La poésie du désespoir

Dans Poetry, le Coréen
Lee Chang-dong porte
un regard désenchanté
sur l’espèce humaine, mais fait naître
un personnage de sainte : Mija, sexagénaire élégante qui s’essaie à la poésie.

Ingrid Merckx  • 26 août 2010 abonné·es

Le cadavre d’une collégienne flotte près de la rive du fleuve, sur le ventre. Un mot s’inscrit à côté de ses cheveux, c’est le titre : Poetry. Dans son dernier long-métrage, film de 2 h 20, le Coréen Lee Chang-dong ( Secret Sunshine ) annonce son programme d’entrée de jeu : la poésie est partout. Il s’agira donc de trouver de la beauté dans ou autour de la mort de cette jeune fille. Et il faudra bien chercher, car celle-ci s’est jetée d’un pont après avoir été violée pendant plusieurs mois par six adolescents.

C’est un hasard si Mija (Yun Junghee), la grand-mère d’un de ces garçons, croise la mère de la défunte au moment où l’ambulance emporte le corps. « Elle était comme folle » , dira Mija plus tard, en se souvenant de cette femme assise au milieu de la rue, égarée par le chagrin, avec son fils à ses côtés, lui-même en panique. Mija est réceptive à ce drame avant de savoir qu’elle est impliquée. Comme elle est réceptive à la souffrance du vieil homme riche dont elle est l’aide ménagère et l’aide soignante. Et comme elle est écœurée par les pères des cinq autres garçons qui veulent acheter le silence de la mère de la défunte pour éviter le scandale et ne pas « gâcher l’avenir » de leurs voyous. Mija supporte en s’abîmant dans la contemplation des fleurs et en ­s’inscrivant à un cours de poésie. Elle s’est en effet souvenue en lisant une annonce que l’une de ses institutrices lui avait prédit une carrière de poète. « Comment écrit-on un poème ? », « où trouve-t-on l’inspiration ? », se demande avec obstination cette femme de 66 ans qui en fait dix de plus. En filigrane, en quoi la poésie et, derrière, le cinéma aident-ils à transcender la réalité ? Poetry n’apportera pas de réponse. Si la poésie selon Lee Chang-dong aide Mija à trouver la conduite à tenir, elle échoue à réenchanter quoi que ce soit.

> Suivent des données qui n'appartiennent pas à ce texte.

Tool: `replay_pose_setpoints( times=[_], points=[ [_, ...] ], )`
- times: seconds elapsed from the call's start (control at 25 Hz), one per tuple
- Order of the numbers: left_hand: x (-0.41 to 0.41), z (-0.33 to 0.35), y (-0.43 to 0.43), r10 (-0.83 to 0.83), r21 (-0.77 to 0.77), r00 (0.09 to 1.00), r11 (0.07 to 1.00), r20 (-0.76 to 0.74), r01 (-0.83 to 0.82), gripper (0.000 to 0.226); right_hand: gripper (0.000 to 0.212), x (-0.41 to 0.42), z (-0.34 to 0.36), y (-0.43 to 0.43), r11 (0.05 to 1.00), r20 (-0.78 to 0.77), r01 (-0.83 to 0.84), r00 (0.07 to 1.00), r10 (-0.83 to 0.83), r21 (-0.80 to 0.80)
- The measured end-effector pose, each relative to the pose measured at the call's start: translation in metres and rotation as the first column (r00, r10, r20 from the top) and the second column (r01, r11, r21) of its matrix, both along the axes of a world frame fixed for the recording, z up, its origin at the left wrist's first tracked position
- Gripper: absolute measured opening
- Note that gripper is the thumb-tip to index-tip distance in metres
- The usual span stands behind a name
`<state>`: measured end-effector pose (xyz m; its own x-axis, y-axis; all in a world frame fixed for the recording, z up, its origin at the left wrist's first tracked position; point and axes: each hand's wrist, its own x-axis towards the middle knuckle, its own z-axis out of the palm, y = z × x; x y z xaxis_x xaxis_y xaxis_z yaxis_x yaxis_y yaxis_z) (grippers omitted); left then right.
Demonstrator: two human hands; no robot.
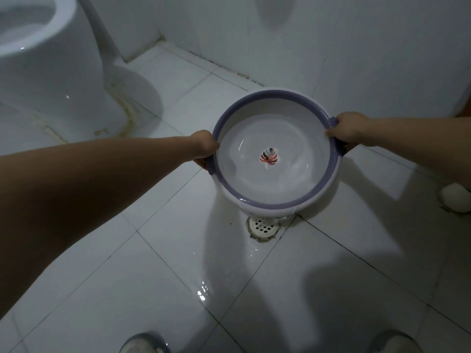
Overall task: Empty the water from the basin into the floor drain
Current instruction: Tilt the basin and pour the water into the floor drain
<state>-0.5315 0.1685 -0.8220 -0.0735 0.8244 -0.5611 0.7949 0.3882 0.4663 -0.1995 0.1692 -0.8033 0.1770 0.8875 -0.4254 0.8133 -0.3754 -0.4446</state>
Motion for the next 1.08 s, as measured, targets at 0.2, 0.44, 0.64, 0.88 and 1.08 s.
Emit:
replay_pose_setpoints(
  times=[0.2, 0.44, 0.64, 0.88, 1.08],
  points=[
    [0.0008, 0.0016, -0.0015, -0.01, -0.016, 1.0, 1.0, 0.004, 0.01, 0.031, 0.037, 0.0013, 0.0005, -0.0023, 1.0, -0.024, 0.016, 1.0, -0.016, 0.0],
    [0.0027, 0.0055, -0.0026, -0.01, -0.011, 1.0, 1.0, -0.009, 0.009, 0.029, 0.035, 0.0027, -0.0012, -0.0037, 0.999, -0.055, 0.023, 0.998, -0.024, -0.027],
    [0.0025, 0.0065, -0.0025, 0.009, 0.001, 1.0, 1.0, 0.013, -0.009, 0.028, 0.036, 0.0031, -0.001, -0.0015, 1.0, -0.042, 0.018, 0.999, -0.018, -0.016],
    [0.0023, 0.0054, -0.0018, 0.033, 0.024, 0.999, 0.999, 0.014, -0.034, 0.03, 0.033, 0.0032, -0.0025, 0.0019, 1.0, -0.053, 0.02, 0.998, -0.021, -0.004],
    [0.0016, 0.0045, -0.0024, 0.042, 0.031, 0.999, 0.999, 0.011, -0.043, 0.03, 0.036, 0.0019, -0.0063, 0.0036, 1.0, -0.056, 0.03, 0.998, -0.031, -0.007]
  ],
)
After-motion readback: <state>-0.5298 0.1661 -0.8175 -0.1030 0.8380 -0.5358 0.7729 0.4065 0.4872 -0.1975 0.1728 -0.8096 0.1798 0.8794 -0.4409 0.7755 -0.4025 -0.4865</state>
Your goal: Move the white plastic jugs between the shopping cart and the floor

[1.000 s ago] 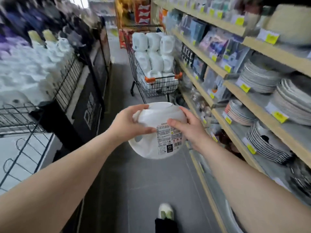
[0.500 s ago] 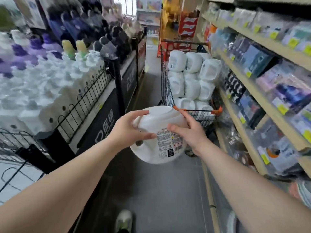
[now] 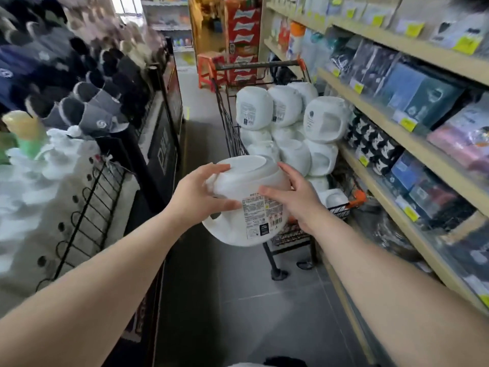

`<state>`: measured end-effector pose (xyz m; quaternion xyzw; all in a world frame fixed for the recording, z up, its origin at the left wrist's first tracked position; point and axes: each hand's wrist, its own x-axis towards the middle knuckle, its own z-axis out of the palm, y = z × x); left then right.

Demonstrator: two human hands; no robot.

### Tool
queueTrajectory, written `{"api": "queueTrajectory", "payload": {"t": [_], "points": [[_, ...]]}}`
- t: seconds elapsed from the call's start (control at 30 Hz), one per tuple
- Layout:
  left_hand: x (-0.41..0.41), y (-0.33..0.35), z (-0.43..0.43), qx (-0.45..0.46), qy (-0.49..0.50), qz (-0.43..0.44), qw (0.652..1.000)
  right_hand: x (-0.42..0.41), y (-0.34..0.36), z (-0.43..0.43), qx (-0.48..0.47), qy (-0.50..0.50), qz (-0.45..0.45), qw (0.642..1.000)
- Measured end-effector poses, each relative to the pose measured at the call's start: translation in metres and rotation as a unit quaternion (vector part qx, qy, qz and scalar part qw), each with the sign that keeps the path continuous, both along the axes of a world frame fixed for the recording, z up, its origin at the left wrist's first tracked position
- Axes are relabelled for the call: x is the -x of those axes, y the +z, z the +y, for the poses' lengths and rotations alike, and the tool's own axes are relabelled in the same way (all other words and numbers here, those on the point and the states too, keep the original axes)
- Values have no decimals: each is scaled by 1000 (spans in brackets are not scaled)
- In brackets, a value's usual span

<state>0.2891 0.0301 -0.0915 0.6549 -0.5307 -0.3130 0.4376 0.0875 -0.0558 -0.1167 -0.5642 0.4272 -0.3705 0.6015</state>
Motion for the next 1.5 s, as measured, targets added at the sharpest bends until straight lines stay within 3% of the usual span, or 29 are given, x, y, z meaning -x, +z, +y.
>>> {"api": "queueTrajectory", "payload": {"t": [0.33,0.67,1.0,1.17,1.37,1.5], "points": [[-31,-20,-205,-14,-78,13,997,-22,-24,-171,-9,-88,17,996],[-32,-22,-398,5,-198,-90,976,-14,-24,-316,-20,-178,57,982],[-18,-41,-576,29,-425,-183,886,-27,-45,-387,-28,-373,89,923],[-20,-55,-615,50,-505,-232,830,-52,-57,-396,-52,-449,175,875],[-26,-62,-635,63,-538,-256,800,-79,-70,-405,-51,-499,208,840],[-28,-64,-633,107,-531,-334,771,-89,-68,-409,-47,-477,273,834]]}}
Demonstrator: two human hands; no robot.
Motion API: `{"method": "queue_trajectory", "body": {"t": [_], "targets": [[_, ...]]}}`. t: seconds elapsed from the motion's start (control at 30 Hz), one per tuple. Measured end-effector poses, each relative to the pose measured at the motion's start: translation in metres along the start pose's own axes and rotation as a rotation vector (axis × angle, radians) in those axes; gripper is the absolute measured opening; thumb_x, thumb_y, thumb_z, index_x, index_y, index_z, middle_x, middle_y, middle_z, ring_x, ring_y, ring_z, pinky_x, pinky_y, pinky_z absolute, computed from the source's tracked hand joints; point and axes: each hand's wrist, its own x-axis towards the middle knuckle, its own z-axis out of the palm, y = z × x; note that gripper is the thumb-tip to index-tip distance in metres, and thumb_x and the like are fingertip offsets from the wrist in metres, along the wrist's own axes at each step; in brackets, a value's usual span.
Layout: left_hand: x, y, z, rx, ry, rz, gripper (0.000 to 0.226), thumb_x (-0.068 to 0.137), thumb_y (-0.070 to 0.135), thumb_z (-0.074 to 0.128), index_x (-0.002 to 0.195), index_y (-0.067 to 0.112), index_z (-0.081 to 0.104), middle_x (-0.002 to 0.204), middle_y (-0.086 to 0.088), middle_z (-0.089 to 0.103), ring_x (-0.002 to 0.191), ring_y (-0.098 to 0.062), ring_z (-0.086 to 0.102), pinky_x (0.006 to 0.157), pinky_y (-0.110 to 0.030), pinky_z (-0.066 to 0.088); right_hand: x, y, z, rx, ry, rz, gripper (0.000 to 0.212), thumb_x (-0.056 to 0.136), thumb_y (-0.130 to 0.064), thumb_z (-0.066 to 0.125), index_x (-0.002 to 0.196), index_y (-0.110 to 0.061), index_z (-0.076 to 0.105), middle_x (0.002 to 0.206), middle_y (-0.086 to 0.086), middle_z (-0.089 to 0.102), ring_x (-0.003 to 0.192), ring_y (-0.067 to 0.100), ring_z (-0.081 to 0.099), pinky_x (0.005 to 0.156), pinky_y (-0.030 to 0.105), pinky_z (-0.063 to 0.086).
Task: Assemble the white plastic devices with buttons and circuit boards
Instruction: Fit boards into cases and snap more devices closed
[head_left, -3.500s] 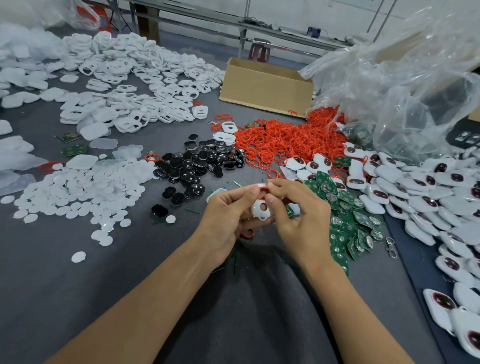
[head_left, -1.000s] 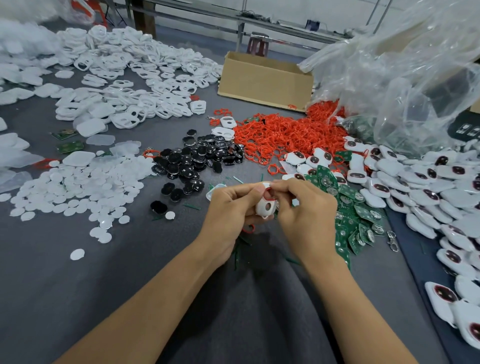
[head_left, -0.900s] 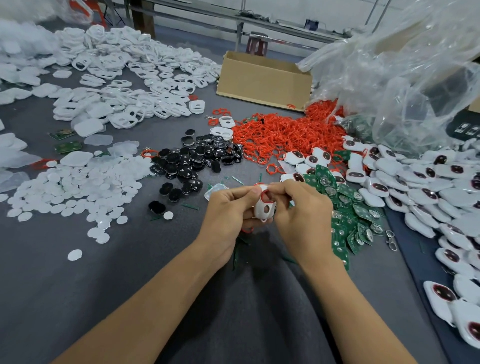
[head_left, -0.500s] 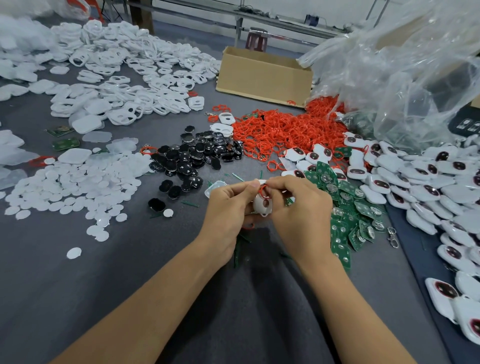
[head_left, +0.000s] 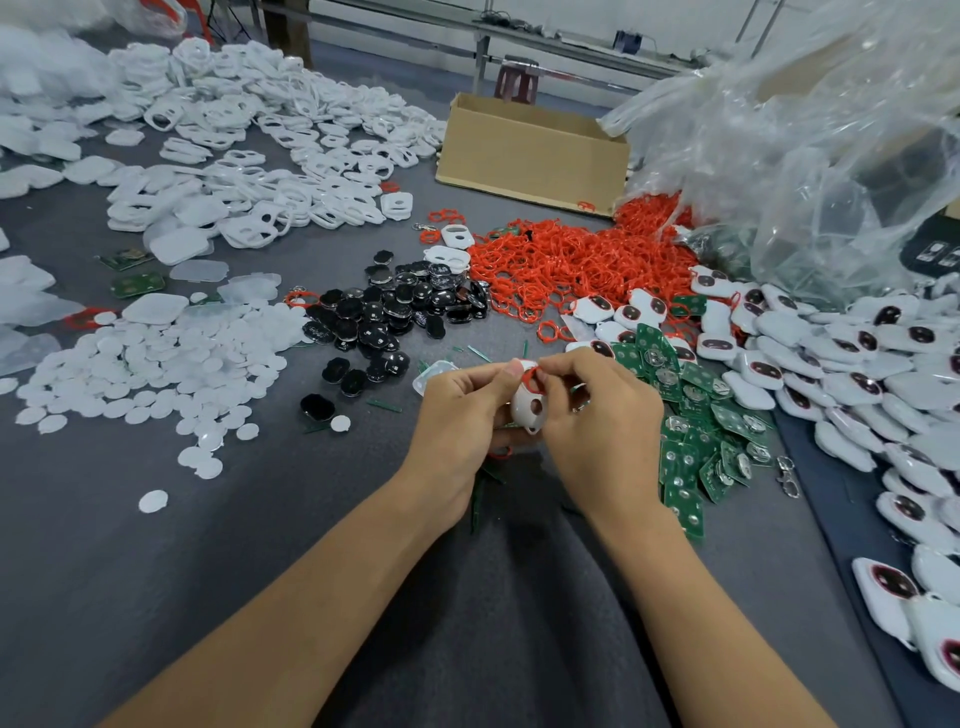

Mais pourquoi le réalisateur a-t-il tenu à ce qu’en plus de tous ces malheurs Mija soit atteinte de la maladie d’Alzheimer ? Ce qui ajoute un contre-la-montre supplémentaire à son challenge d’écriture. Pourquoi a-t-il choisi que le vieil homme qu’elle assiste ait, en plus, la gueule de travers ? Pourquoi le petit criminel tient-il du légume, sans parole ni réaction ? Pourquoi les collégiens ressemblent-ils à des figurants en perdition ? Et pourquoi Mija est-elle si seule ? La poésie semble le refuge des sensibles, des naïfs, voire des fragiles et des minables. Elle évoque ces scènes kitsch de canevas que les grands-mères brodent de laines criardes pour passer le temps et oublier qu’il passe.

Il y avait pourtant moyen d’échapper à cette mélancolie amère et quasi désespérée dans Poetry , notamment en cultivant l’esprit de ces scènes de badminton, vrai ressort du film, ou en jouant encore davantage de l’ampleur du décor : ville de la province de Gyeonggi, traversée par le fleuve Han, champs et forêts en collines… Mais, surtout, dans l’élégance qu’affiche Mija, et son obsession de la toilette : « Il faut avoir un corps propre pour avoir une âme propre » , décrète-t-elle à son petit-fils en lui coupant les ongles de pied. Elle-même toujours impeccable, arborant vestes et chapeaux à fleurs, quelle que soit la circonstance. « Je te l’ai déjà dit, même un chat cache ses crottes. » Elle, elle nettoie, les autres, et pour les autres.